Phase Sensitive Probes for Unconventional Superconductors

Abstract:

Phase-sensitive probes are essential tools for identifying pairing symmetries in unconventional superconductors. In this talk, I will present our studies on Josephson effect of unconventional superconductors. Particularly, I will introduce monopole superconductors, a class of topological superconductors with topology-enforced pairing nodes and discuss designs of Josephson junctions to distinguish monopole superconductors from other trivial or topological superconductors such as chiral superconductors. Additionally, I will also discuss multigranular superconducting rings with frustrated Josephson couplings, where we demonstrate that rings composed of chiral superconductors cannot spontaneously trap a π-flux. Following our analysis, we propose that β-Bi2Pd hosts a pairing, akin to helical equal-spin pairing, based on recent report of recent experimental observation of half-quantum flux in Little-Parks oscillation measurements.

 

References:

[1] JYZ, and Y. Li, Spontaneous flux trapping in multigranular rings of unconventional superconductors, to be posted soon.

[2] G. Frazier, J. Zhang, JYZ, X. Sun, and Y. Li, Designing Phase Sensitive Probes of Monopole Superconducting Order, PRResearch, 6, 043189 (2024).

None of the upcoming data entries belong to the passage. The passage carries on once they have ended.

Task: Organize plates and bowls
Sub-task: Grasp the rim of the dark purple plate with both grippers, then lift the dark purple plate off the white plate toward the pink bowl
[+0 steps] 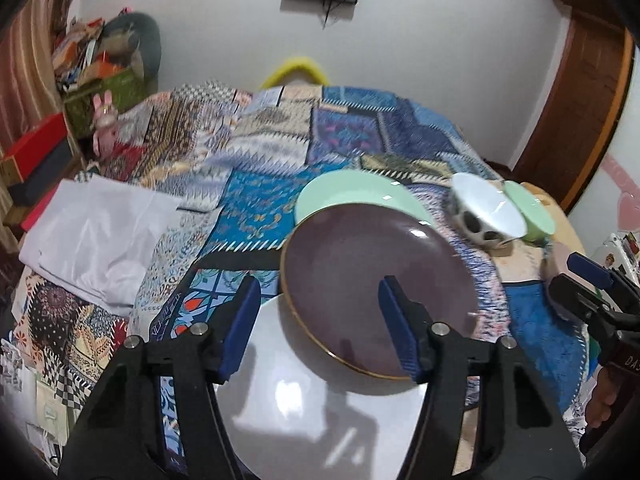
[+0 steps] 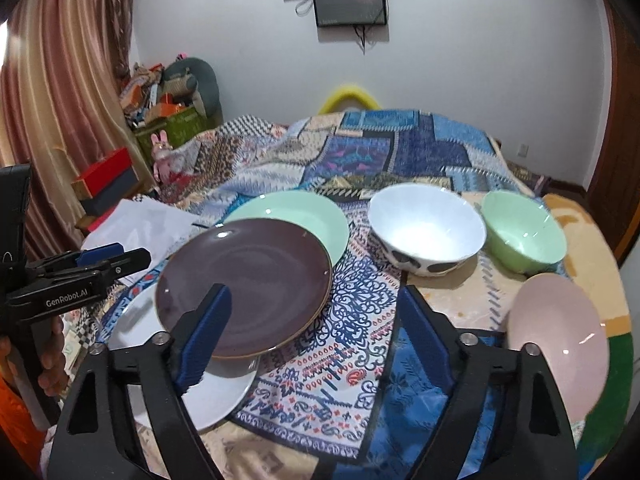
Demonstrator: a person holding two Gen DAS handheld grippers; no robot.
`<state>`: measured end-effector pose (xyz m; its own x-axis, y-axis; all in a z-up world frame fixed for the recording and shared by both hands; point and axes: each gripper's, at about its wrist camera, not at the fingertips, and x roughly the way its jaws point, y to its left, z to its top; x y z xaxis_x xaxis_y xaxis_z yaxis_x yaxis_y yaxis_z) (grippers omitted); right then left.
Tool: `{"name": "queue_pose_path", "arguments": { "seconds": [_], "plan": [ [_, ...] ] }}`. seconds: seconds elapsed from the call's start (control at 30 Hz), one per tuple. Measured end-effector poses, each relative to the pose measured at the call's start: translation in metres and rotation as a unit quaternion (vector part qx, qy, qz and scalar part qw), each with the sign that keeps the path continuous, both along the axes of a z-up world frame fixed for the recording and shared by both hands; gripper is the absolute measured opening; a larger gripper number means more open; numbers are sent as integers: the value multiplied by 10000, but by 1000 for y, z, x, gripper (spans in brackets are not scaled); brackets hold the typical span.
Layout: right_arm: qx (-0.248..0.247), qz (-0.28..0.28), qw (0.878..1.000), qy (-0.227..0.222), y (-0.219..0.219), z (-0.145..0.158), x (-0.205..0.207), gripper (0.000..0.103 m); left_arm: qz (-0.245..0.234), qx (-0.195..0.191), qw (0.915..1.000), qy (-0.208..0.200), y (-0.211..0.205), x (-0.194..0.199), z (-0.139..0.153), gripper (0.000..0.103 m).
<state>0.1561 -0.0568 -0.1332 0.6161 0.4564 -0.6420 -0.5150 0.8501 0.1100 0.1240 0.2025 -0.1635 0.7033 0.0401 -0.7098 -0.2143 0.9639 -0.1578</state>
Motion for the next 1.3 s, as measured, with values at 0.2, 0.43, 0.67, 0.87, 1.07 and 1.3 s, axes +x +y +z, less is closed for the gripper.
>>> {"name": "queue_pose_path", "arguments": {
  "seconds": [0.2,0.43,0.67,0.87,1.07,1.3],
  "plan": [
    [-230,0,9996,191,15,-19,18,71,-219,-47,9993,290,17,25,-23,53],
    [-380,94,9982,445,28,-37,33,66,-365,-143,9977,544,27,49,-43,35],
    [-261,259,9952,902,30,-53,46,43,-431,-207,9966,673,30,63,-54,26],
    [-159,306,9926,1165,31,-61,52,33,-510,-208,9959,718,28,68,-56,24],
    [-30,341,9903,1348,29,-65,59,27,-542,-273,9955,726,30,70,-57,23],
    [-39,338,9906,1324,27,-62,57,24,-563,-198,9952,775,25,65,-55,23]
  ]
}}
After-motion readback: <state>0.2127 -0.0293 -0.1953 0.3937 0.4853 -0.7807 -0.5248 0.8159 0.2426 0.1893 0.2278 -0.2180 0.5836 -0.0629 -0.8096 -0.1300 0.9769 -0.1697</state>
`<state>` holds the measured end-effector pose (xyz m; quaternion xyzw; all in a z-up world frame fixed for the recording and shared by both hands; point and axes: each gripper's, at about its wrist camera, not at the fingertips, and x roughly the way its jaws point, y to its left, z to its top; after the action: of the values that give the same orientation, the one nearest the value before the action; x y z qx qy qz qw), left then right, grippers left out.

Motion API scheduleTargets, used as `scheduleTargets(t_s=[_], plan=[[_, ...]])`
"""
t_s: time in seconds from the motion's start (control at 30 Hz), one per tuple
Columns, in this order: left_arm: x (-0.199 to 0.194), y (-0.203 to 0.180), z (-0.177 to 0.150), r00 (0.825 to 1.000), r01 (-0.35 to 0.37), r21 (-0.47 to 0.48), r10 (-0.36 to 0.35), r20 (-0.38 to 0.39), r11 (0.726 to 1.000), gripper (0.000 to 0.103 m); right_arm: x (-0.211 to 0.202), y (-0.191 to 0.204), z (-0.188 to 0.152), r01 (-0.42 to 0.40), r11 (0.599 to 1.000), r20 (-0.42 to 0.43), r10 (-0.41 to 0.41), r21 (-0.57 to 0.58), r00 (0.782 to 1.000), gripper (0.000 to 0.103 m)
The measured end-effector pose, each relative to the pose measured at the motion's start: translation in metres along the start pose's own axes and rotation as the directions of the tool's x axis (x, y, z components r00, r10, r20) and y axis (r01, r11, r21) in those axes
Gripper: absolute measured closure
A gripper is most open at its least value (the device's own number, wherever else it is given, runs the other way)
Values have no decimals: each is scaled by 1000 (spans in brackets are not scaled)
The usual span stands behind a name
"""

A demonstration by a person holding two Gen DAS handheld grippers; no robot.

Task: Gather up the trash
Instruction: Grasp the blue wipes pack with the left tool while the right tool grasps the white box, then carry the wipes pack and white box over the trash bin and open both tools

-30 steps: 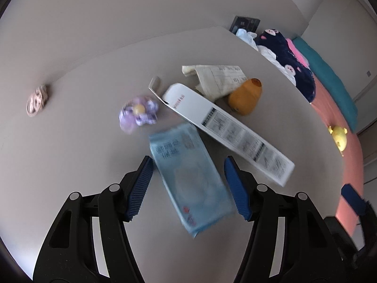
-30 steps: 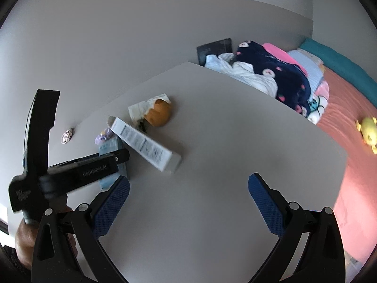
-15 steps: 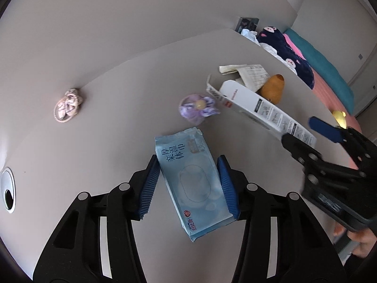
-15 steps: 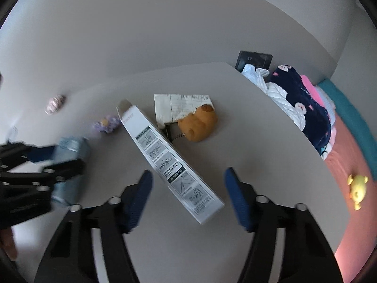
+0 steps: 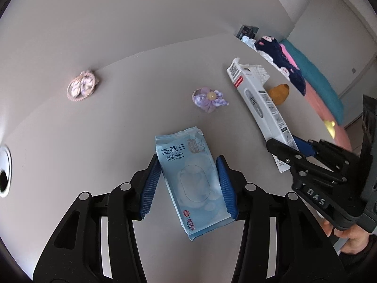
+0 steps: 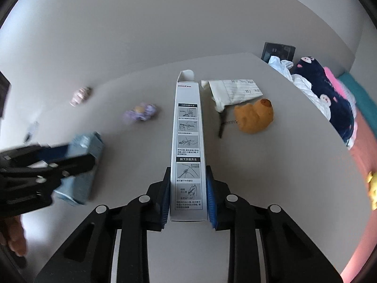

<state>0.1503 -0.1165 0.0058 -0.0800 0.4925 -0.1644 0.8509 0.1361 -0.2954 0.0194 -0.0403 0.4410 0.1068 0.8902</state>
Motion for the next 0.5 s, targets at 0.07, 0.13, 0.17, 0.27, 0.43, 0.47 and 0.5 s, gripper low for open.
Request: scheduleTargets(t_s=[0.07,0.13,0.17,0.27,0.43,0.47,0.5], plan=[[-8,0,-4,1000,4,-2,-4,6,1000,57,-14,5,-4,-27,1000,20,26,12,999,75],[-16,-2,-8,1000,11,1,-11,13,1000,57,-31,11,-8,-29,1000,45,29,10,999,75],[-23,-5,-11,1000,16,6,-16,19,1000,57,-40,13,-10,-28,1000,59,28,12,998,75],[-42,-19,-20,999,23,32,-24,42,999,57,-70,12,-21,-35,999,103,32,37,994,75],[-74,-50,-39,997,40,89,-46,69,995,57,-121,3,-44,-18,997,160,5,80,987,75],[-78,-56,-42,996,41,100,-49,73,994,57,-128,-1,-48,-16,996,169,0,89,986,75],[-84,-64,-48,996,43,117,-53,79,992,57,-141,-3,-56,-10,995,183,-9,100,983,75]])
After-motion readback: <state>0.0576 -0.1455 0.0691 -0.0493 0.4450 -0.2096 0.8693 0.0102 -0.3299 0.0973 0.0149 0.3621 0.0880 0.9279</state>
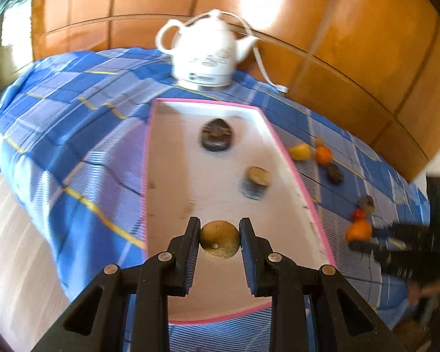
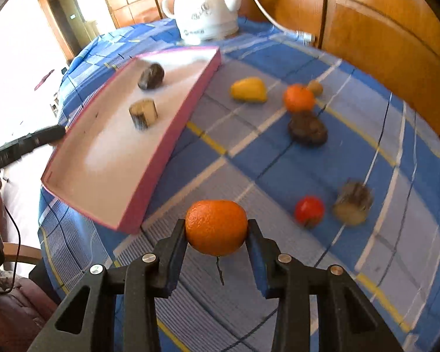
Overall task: Organize fruits
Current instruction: 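Carry the kiwi toward the tray with the left tool while right tool grasps a mandarin, then lower the kiwi into the tray and open the left tool, then carry the mandarin into the tray and release it with the right tool, then reach the left tool to the small mandarin on the cloth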
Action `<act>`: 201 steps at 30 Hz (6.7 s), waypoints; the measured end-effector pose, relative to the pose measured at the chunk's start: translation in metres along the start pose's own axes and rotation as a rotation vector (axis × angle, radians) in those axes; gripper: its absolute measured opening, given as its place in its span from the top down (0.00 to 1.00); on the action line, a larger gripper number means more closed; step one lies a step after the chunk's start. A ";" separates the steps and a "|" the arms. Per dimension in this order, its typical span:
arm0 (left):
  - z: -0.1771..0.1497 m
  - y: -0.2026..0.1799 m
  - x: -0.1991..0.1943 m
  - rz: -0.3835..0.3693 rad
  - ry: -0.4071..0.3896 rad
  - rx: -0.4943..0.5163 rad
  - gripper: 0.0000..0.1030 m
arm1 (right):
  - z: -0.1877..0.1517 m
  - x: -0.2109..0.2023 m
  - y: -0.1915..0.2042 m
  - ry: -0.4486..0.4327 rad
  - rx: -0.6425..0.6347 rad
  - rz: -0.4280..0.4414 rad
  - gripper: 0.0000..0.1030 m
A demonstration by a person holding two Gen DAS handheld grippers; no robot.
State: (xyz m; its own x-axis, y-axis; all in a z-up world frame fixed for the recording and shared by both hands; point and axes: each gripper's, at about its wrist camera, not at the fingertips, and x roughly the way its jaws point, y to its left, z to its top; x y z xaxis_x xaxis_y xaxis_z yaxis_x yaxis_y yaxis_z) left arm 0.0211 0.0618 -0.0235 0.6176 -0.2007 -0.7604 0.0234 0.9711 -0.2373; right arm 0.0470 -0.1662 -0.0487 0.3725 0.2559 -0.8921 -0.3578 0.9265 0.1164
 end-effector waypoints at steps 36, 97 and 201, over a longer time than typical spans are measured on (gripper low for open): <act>0.068 0.000 0.059 0.174 -0.049 0.013 0.73 | -0.010 0.008 -0.006 -0.042 0.077 -0.010 0.61; 0.010 -0.023 -0.047 0.354 -0.352 -0.030 0.00 | 0.005 -0.019 0.004 -0.129 0.106 -0.016 0.62; 0.067 -0.162 0.057 -0.111 0.042 0.378 0.33 | -0.002 -0.081 -0.184 -0.209 0.505 -0.182 0.50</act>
State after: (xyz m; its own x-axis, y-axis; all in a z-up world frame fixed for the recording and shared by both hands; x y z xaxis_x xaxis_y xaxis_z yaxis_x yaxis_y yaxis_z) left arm 0.1055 -0.0983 0.0117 0.5628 -0.3049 -0.7683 0.3807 0.9206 -0.0865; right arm 0.0809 -0.3582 0.0010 0.5692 0.0813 -0.8182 0.1620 0.9645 0.2086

[3] Y. Li, and F. D. M. Haldane, Topological Nodal Cooper Pairing in Doped Weyl Metals, PRL, 120, 067003 (2018).

 

 

Biography:

Junyi Zhang (张骏祎), Department of Physics and Astronomy, Johns Hopkins University

 

Junyi Zhang obtained his Ph.D. from Princeton University in 2021. He then joined Johns Hopkins University as a postdoctoral research fellow at the Institute for Quantum Matter. His research spans topological and correlated materials, magnetism, and atomic optical physics, with applications in quantum simulation and quantum information.